Nous mîmes pied à terre pour nous dégourdir les jambes et abreuver nos chevaux. Je remplissais ma gourde d'eau fraîche alors que des gouttes parvinrent jusqu'à moi. Je fronçai des sourcils et dévisageai les concernés. Kagami et Alexandre bataillaient tous deux à se jeter le liquide transparent à la figure avec un amusement enfantin. Je me levai et m'en allai un peu plus loin pour m'éloigner de l'agitation. Habituellement, je les aurais volontiers rejoins mais aujourd'hui je me sentais comme vidée de toutes envies et de toutes émotions.
Une fois arrivée à l'orée de la forêt, je m'assis sur un rocher en joignant mes mains entre elle et y posai ma tête. Songeuse, je laissai couler le flot de mes pensées avec une sorte d'absence, la boule au ventre. Ainsi, Alceste et le restant de ses troupes étaient devenus de dangereux terroristes dans le seul but d'accomplir leur vengeance ?
Une ombre se dessina subitement face à moi, me poussant à relever la tête vers son visage. Aerin se tenait debout dans une expression compatissante tout en semblant à la fois mourir d'envie d'en savoir plus. Elle me demanda brièvement si elle pouvait s'asseoir à mes côtés ce que je répondis par un hochement de tête.
- Tu n'as pas l'air bien. Qui était-ce cette nuit ?
Je demeurai silencieuse quelques instants avant de finalement me décider à lui répondre.
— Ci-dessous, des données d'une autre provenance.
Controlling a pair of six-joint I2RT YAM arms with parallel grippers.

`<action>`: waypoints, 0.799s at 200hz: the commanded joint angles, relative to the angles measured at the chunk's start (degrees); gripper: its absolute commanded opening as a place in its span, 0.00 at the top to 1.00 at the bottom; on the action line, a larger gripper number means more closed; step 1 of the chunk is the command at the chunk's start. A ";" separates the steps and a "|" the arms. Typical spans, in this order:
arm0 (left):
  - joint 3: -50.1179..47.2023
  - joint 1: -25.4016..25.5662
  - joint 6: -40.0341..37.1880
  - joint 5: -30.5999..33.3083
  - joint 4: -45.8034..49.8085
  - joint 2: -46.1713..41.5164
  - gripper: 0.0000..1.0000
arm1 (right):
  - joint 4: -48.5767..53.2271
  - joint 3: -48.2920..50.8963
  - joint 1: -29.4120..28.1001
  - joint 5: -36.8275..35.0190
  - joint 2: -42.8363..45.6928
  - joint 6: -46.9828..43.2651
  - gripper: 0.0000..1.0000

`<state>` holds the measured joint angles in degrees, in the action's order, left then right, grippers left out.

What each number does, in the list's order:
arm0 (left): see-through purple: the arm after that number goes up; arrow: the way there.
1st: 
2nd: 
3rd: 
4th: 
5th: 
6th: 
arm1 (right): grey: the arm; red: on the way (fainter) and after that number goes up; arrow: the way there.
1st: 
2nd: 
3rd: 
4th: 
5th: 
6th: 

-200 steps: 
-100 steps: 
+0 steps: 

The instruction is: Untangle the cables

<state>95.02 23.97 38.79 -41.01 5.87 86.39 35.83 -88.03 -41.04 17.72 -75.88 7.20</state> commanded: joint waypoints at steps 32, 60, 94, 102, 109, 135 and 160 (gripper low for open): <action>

Après tout elle avait le droit de savoir, elle s'était retrouvée au premier plan de la scène qui s'était jouée sur le campement.
- Ils s'agissaient d'Alceste Aerandir de Montbrasé, de son nom complet, le général d'Ambrasia lorsque le royaume était encore sur pied, et ce que je suppose être ses dernières troupes.
La mage dont les cheveux bleu marine étaient surplombés de son éternel bijou de tête ne répliqua rien. Elle me poussait à en révéler plus, attentive. En me replongeant dans mes souvenirs, un léger et irrépressible rictus se dessina sur mes lèvres.
- C'est drôle de voir qu'après tout ce temps Alceste a enfin appris le respect, lui qui ne me vouvoyait jamais auparavant, murmurai-je pour moi-même dans un petit rire.
Une larme inattendue dévala alors de ma joue en une seule et unique perle.
En l'apercevant, je me retournai dans un sursaut pour essuyer à la vas-vite le liquide salé qui continuait de couler sur ma joue.
- Blake... murmura Aerin attristée en posant une main sur mon dos qui lui faisait désormais face.
Mes larmes ré-embuèrent instantanément mes yeux alors que je tentai désespérément de les faire taire. J'étais parvenue à me retenir jusque là mais formuler à voix haute l'apparition de cette nuit avait suffi à me faire craquer. J'étais pourtant loin d'être une pleurnicheuse, mais ces retrouvailles m'avaient fait plus d'effets que je ne voulais bien le croire.
- Tu peux te confier à moi si tu veux, m'indiqua la mage de l'Eau, peinée de ne rien pouvoir faire pour apaiser mon chagrin.
Je demeurai silencieuse, le visage tourné à l'opposé d'elle, honteuse à l'idée de lui faire part de mes faiblesses. Mes sanglots saccadés étaient désormais tout autant audibles que le courant de la rivière qui filait près de nous et les voix éloignées des autres Lames d'Argent.
Je me laissai aller au chagrin et à la nostalgie durant encore quelques instants avant d'être finalement prise d'un élan de détermination qui me poussa à déclarer, d'une voix encore un peu tremblante :
- D'accord, je vais te dire la vérité.